Was bleibt nach einem solchen Abend im Pfleghof als Erinnerung? Vor allem der irgendwie schwer denkbare Eindruck, gerade in weiten Teilen des Abends Weltklassemusik erlebt zu haben. Wie kann das sein, dass die Pfleghöfler es immer wieder schaffen, eine solche Qualität auf die kleine Bühne zu stellen?

Natürlich: Joo Kraus ist ein Ulmer und ein uralter Bekannter und kommt wohl aus eher sentimentalen Gründen immer mal wieder nach Langenau. Aber: das Sirius Quartet! Das ist – Entschuldigung – Carnegie Hall, nicht Pfleghofsaal! Vielleicht haben wir ja auch diesen Glücksfall einem quasi Einheimischen zu verdanken: dem Violinisten Gregor Huebner.
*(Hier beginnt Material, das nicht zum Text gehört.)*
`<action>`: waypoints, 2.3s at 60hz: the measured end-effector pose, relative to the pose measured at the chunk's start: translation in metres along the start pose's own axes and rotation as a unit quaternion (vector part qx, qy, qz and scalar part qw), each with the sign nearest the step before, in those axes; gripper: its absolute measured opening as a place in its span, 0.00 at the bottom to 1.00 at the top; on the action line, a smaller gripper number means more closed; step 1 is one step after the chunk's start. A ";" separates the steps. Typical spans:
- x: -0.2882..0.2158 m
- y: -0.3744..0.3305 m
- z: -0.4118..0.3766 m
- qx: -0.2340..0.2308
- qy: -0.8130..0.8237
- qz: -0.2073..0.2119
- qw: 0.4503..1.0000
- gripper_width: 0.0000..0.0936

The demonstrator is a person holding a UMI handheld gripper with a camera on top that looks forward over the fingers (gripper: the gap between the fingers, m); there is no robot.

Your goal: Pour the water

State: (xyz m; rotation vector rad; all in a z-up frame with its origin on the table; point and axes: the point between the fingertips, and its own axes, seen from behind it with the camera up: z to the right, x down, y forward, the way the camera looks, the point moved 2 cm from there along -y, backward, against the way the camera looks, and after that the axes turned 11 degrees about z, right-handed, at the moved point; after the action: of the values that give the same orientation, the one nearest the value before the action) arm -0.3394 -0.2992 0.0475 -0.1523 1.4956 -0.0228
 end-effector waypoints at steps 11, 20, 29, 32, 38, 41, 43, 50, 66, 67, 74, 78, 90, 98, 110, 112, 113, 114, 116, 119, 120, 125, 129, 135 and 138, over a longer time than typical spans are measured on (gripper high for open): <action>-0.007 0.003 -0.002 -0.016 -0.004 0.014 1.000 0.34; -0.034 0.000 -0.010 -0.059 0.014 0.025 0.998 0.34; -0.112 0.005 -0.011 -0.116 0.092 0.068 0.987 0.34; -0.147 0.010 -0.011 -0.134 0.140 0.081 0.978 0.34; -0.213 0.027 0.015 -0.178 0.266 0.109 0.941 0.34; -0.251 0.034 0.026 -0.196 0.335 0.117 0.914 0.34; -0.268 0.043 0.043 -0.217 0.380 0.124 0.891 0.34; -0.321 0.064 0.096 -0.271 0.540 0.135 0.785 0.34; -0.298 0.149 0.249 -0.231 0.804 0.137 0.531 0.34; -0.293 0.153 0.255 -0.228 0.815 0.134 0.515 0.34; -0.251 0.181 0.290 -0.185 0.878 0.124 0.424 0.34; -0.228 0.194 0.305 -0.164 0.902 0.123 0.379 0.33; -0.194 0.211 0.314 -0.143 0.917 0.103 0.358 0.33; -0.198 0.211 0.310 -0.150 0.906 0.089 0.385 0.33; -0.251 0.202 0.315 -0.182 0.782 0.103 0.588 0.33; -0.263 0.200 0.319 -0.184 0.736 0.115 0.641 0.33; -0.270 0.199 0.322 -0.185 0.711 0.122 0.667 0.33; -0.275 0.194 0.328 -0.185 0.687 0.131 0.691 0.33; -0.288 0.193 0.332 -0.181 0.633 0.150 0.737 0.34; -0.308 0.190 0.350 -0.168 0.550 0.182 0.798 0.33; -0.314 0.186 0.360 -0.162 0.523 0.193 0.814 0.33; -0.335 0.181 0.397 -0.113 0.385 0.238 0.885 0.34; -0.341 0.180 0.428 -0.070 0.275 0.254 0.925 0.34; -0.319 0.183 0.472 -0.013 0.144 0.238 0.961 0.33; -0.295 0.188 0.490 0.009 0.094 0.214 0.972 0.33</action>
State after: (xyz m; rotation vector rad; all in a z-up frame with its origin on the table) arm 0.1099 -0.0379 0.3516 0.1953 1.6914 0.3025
In Stuttgart geboren, lebt er seit 23 Jahren in – Achtung! – Harlem, New York. Das sagt wohl einiges aus über die Spannweite des Menschen und Musikers. Wer in Harlem lebt, kann es sich nicht leisten, nur um sich selbst zu kreisen, er muss, ob er will oder nicht, eine ungeheure Offenheit leben. Ebendies bildet Huebners Musik eins zu eins ab. Für den gibt es keinerlei Tabus, was die zu verarbeitenden Einflüsse betrifft, und keine Grenzen, was seine musikalischen Möglichkeiten angeht. Er improvisiert mit der gleichen Begeisterung über Stings „Englishman in New York“, wie er sich in die bockschweren „4 Quartettsätze“ von Günther Buhles kniet. Vier Sätze, die auch dem Publikum höchste Konzentration abfordern.

Klassemann kapituliert

Easy Listening ist das nicht, und auch ein Klassemann wie Joo Kraus ging da von der Bühne und überließ dem Sirius Quartet die Arbeit. Nicht etwa, weil das Stück seine Fähigkeiten überstiegen hätte, nur – ohne sehr intensives Üben kann man das nicht spielen. Nicht umsonst sind die Sirius-Musiker – neben Gregor Huebner der Violinist Fung Chern Hwei, der Bratschischt Ron Lawrence und Jeremy Harman am Cello – ein seit Jahren auf allerhöchstem Niveau gefordertes und gefeiertes Quartett. Die vier verstehen sich blind und man kann sich nur schwer vorstellen, dass es Kompositionen gibt, die sie nicht bewältigen könnten.

So war Joo Kraus an diesem Abend in erster Linie für die Abteilung „Spaß“ zuständig: „I Can’t Stand The Rain“, „Dibdip House“ . . . Nicht zu verwechseln mit „simpel“, denn das kann er gar nicht. Seine Musik geht einfach vom Kopf sehr schnell in Bauch und Beine. Nicht nur das Publikum war dafür dankbar. Auch die Sirius-Disziplinmonster hatten sichtlich ihre helle Freude daran, zu zeigen, dass sie in den Abteilungen „Grooven“ und „Improvisieren“ durchaus mithalten können.